This review will be a work in progress. I’m a big fan of Garry Disher’s books, but I felt compelled to put my initial feelings down in writing. As someone from an eight-generation farming family, I find it hard to stomach when novels focus on only one element of agriculture. Mischance Creek opens with yet another bleak picture: lonely farmhouses, endless cups of tea, stale biscuits, talk of drought that never ends. The people Hirsch visits are tired, sad, and stuck.
I don’t dispute that life on the land can be tough. In Australia, a drought isn’t a once-in-a-lifetime event. It’s the average year. Every farmer I know assumes it’s coming. That means every year, wet, dry, or in between, we plan for it. Stocking rates, feed reserves, pasture management, water storage: you name it, it’s built into the system.
So when I read yet another story where farmers are painted as helpless, waiting until things are so dire someone has to come and shoot their stock, I wince. That’s not how we farm. It’s not how we’ve survived for generations. Yes, there are bad seasons. Yes, there’s heartbreak. But resilience isn’t just a buzzword, it’s a way of life. Farmers adapt, innovate, and prepare, because that’s the only way you last in this business.

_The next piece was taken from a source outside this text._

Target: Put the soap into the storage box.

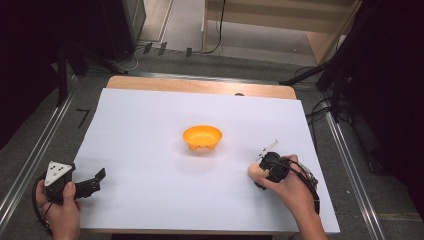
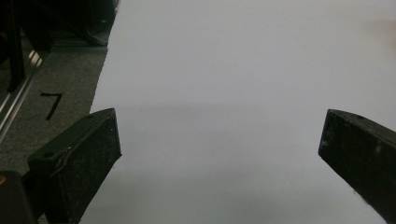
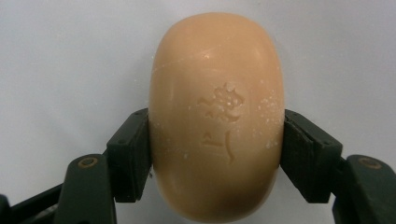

What frustrates me is how rarely fiction captures this side of the story. The quiet pride in planning ahead. The foresight that keeps family farms alive. The fact that endurance in agriculture isn’t about waiting for disaster, it’s about being ready for it, year in and year out.
I have now finished the book and its clear while I’m super sensitive to the way agriculture is portrayed, I also realise that Garry Disher’s books often cast outback Australia, in a fairly depressing light. Yes, he gives you real insight into Hirsch, into what he feels, and even into his mother’s struggles in this book. But for me, it was hard to find someone in Mischance Creek who feels truly likeable and the book was more of the same.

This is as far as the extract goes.